MuEP: A Multimodal Benchmark for Embodied Planning with Foundation Models
Authors: Kanxue Li, Baosheng Yu, Qi Zheng, Yibing Zhan, Yuhui Zhang, Tianle Zhang, Yijun Yang, Yue Chen, Lei Sun, Qiong Cao, Li Shen, Lusong Li, Dapeng Tao, Xiaodong He
IJCAI 2024 | Conference PDF | Archive PDF | Plain Text | LLM Run Details
| Reproducibility Variable | Result | LLM Response |
|---|---|---|
| Research Type | Experimental | Experimental results show that foundation models based on textual representations of environments usually outperform their visual counterparts, suggesting a gap in embodied planning abilities with multimodal observations. |
| Researcher Affiliation | Collaboration | Kanxue Li1,2,6 , Baosheng Yu3 , Qi Zheng4 , Yibing Zhan2, , Yuhui Zhang3,2 , Tianle Zhang2 , Yijun Yang5 , Yue Chen2 , Lei Sun2 , Qiong Cao2 , Li Shen2 , Lusong Li2 , Dapeng Tao1,6 and Xiaodong He2 1Yunnan University 2JD Explore Academy 3University of Sydney 4Shenzhen University 5University of Technology Sydney 6Yunnan Key Laboratory of Media Convergence |
| Pseudocode | No | The paper describes procedures and pipelines in text and diagrams (Figure 2, Figure 5), but it does not include formal pseudocode or algorithm blocks. |
| Open Source Code | Yes | The source code and datasets are available: https://github.com/kanxueli/Mu EP. |
| Open Datasets | Yes | The source code and datasets are available: https://github.com/kanxueli/Mu EP. We utilized ALFWorld scenes for testing and its annotated tasks to generate new ones with LLM. ALFWorld [Shridhar et al., 2021]. |
| Dataset Splits | No | The paper mentions "134 #Unseen and 140 #Seen test tasks" for evaluation and fine-tuning models on the Mu EP dataset, but it does not explicitly provide training, validation, and test dataset splits with percentages, counts, or references to predefined validation splits. |
| Hardware Specification | Yes | All experiments were accelerated by four Tesla V100 GPUs. |
| Software Dependencies | No | The paper mentions using specific models like "GPT" and fine-tuning frameworks like "Q-Lo RA" but does not specify version numbers for general software dependencies, programming languages, or libraries like PyTorch, TensorFlow, etc. |
| Experiment Setup | Yes | Each model is evaluated under a constraint of a maximum of 30 steps per task.
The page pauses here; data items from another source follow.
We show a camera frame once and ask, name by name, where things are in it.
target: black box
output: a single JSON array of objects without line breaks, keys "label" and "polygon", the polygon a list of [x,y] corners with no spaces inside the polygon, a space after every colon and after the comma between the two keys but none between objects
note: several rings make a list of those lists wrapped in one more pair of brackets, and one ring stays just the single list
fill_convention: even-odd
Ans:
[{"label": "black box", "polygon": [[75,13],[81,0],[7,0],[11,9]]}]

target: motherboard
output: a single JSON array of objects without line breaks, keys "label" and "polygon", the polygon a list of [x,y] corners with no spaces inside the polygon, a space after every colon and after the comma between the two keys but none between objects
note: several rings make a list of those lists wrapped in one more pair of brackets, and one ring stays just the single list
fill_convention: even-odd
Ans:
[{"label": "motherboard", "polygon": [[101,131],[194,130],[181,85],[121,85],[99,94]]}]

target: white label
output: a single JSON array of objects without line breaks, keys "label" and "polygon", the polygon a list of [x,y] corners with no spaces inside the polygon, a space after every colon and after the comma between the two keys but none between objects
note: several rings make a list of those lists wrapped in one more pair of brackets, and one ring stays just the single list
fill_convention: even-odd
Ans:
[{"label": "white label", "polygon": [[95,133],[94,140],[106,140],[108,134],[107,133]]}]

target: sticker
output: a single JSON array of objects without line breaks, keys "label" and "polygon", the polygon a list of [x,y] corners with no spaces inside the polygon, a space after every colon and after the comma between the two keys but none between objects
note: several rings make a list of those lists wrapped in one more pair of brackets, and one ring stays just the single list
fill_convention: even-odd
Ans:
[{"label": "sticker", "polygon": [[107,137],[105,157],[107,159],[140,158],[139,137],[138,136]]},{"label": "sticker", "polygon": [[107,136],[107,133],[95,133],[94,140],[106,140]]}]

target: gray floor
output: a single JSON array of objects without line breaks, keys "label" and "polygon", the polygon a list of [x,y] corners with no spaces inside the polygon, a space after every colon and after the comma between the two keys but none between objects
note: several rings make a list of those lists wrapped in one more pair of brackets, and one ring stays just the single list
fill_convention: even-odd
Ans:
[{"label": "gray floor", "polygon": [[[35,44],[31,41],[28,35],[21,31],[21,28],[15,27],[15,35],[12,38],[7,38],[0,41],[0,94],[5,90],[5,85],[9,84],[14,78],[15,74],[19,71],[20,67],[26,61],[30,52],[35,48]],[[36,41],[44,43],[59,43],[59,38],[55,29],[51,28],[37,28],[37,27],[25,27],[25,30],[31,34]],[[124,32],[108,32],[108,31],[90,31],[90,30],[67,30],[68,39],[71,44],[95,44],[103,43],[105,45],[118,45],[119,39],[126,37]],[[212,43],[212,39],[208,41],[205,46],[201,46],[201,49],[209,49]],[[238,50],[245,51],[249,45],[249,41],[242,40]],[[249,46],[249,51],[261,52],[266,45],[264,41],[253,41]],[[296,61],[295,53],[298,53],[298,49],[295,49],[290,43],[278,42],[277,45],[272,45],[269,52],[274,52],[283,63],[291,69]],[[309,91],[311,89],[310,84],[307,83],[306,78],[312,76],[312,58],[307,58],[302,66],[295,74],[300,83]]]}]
For LMMs, core components like the Vi T, Q-Former, and LLM itself were frozen to maintain stability, with the projection layer fine-tuned. Notably, the Lla Ma adapter v2 model only underwent fine-tuning on the bias of adapter layers. As illustrated on the right side of Figure 5, we employed Q-Lo RA [Dettmers et al., 2023] to fine-tune all LLMs efficiently. |